Connecting the ancient capital of Scotland with the new

 

There are three iconic bridges crossing the Firth of Forth.  The 4th of March 2020, marked the 130th anniversary of the opening of the first one, the Forth Bridge.  This cantilever railway bridge is regarded not only as a symbol of Scotland but is also a World Heritage Site.

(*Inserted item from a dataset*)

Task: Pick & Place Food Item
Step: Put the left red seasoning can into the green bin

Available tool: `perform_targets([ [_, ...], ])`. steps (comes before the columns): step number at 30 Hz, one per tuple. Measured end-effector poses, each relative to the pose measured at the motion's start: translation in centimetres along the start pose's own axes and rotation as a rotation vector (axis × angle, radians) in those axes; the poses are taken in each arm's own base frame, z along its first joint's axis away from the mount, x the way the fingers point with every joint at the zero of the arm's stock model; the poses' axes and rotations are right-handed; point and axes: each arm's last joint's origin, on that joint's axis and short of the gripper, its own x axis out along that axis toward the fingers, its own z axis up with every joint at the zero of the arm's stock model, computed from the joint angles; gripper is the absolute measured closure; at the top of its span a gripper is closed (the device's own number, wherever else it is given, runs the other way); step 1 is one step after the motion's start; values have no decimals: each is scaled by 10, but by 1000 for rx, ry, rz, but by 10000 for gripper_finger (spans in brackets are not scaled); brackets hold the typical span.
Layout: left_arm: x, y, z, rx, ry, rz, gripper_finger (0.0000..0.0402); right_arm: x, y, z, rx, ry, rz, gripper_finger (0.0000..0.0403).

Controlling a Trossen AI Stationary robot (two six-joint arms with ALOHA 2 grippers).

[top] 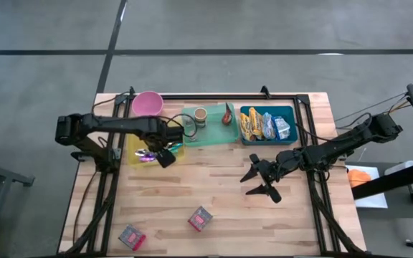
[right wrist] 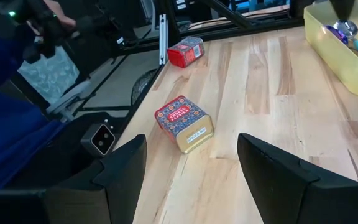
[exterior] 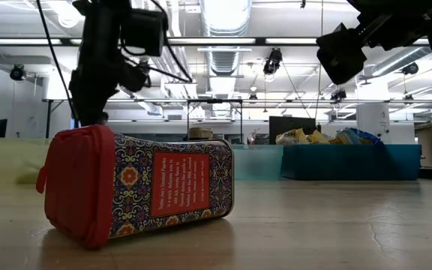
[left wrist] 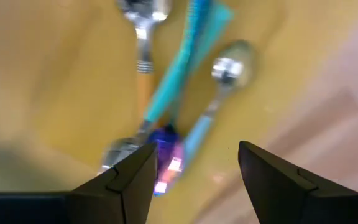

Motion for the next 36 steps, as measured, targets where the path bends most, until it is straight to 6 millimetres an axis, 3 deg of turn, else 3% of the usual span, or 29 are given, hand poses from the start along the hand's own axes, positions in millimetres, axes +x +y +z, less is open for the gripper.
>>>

In 2015, UNESCO, the United Nations Educational, Scientific and Cultural Organization, inscribed the bridge as Scotland’s sixth World Heritage Site, recognising it as “an extraordinary and impressive milestone in bridge design and construction during the period when railways came to dominate long-distance land travel”.  In 2016, a Visit Scotland survey voted the Forth Bridge as “Scotland’s greatest man-made wonder”, beating off competition from Stirling Castle, the Caledonian Canal, the Scott Monument, Bell Rock Lighthouse, and Melrose Abbey.

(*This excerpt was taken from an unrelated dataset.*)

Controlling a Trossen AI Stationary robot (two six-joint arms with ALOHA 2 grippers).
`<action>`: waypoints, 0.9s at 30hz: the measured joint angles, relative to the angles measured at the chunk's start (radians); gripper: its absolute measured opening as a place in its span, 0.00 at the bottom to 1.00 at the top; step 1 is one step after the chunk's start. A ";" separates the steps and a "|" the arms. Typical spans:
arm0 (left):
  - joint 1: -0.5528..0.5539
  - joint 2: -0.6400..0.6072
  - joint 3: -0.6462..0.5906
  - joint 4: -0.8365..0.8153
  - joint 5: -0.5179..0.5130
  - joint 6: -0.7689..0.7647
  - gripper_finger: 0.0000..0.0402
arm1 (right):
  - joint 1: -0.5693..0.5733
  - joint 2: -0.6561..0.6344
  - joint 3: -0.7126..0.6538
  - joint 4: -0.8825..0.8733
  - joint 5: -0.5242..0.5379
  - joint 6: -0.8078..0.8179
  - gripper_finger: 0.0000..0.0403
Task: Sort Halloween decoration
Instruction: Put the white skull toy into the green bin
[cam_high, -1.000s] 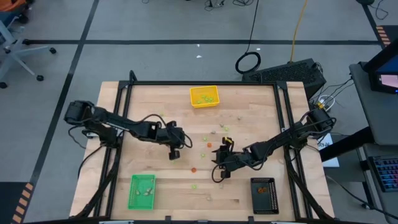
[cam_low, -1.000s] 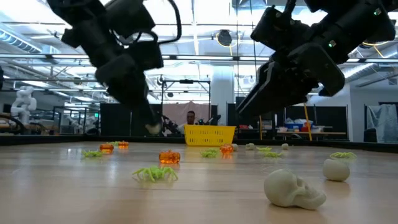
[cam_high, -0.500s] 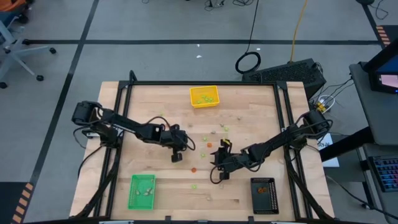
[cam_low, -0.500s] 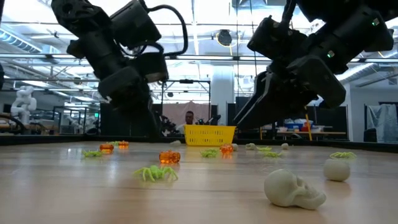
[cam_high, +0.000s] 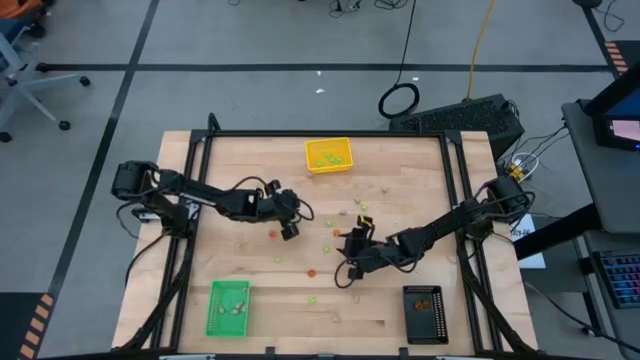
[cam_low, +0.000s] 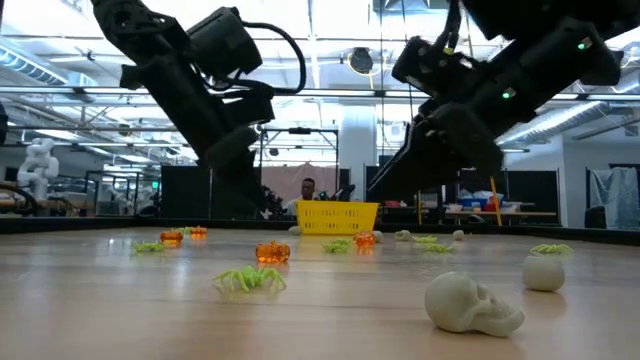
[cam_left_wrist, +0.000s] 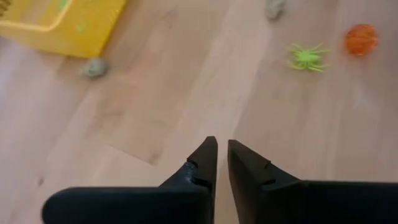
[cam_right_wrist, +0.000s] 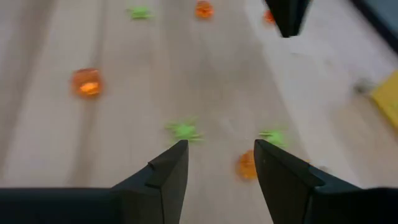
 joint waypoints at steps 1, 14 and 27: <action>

Postcard of Benjamin Baker’s human cantilever bridge model.

 

The original (above) and final (below) designs of the Forth Bridge
Date: 1890

The designers of the Forth Bridge, Sir John Fowler and Sir Benjamin Baker, took advantage of the structural principle of ‘cantilevers’. Basically a horizontal beam is attached at a single point, to a vertical support. The beam, on which the rails were placed, essentially dangles from each of these supports. Think of a flag pole attached to a wall of a building. A series of trusses add extra support and help handle the forces of tension and compression. A pair of cantilevers, sharing a single upright support is known collectively as a ‘balanced cantilever’ and are often used to help anchor a bridge that needs to span even greater lengths. The bridge is made by connecting two separate cantilevers (one on each side of the bridge) which in the case of the ‘Forth Bridge’ is further supported by a series of trusses. This is important taking into account it had to support a rail system. So the ‘Forth Bridge’ is a Cantilever Truss Bridge and at the time, in 1890 when it opened it had the longest single cantilever bridge span in the world with a span of 1,709 feet (521 m). The Forth Bridge held this record until 1919 when the Quebec Bridge in Canada was completed. It continues, today, have the world’s second-longest single cantilever span.
 

The Prince of Wales drives home the last rivet, ‘Illustrated London News’, 8 March 1890.

Some interesting facts:

  • The bridge was the first major structure, not only in Scotland but the United Kingdom as a whole to be constructed of steel.
  • The bridge is made up of 55,000 tons of steel.
  • The bridge was officially opened by the Duke of Rothesay, the future Edward VII when he hammered in the last rivet.
  • In the First World War British sailors would time their departures or returns to the base at Rosyth by asking when they would pass under the bridge.
  • The first German air attack on Britain in the Second World War took place over the Forth Bridge, six weeks into the war, on 16 October 1939.
  • The bridge has featured in a number of TV programmes and movies. One of the first was Alfred Hitchcock’s ‘The 39 Steps’ in 1935.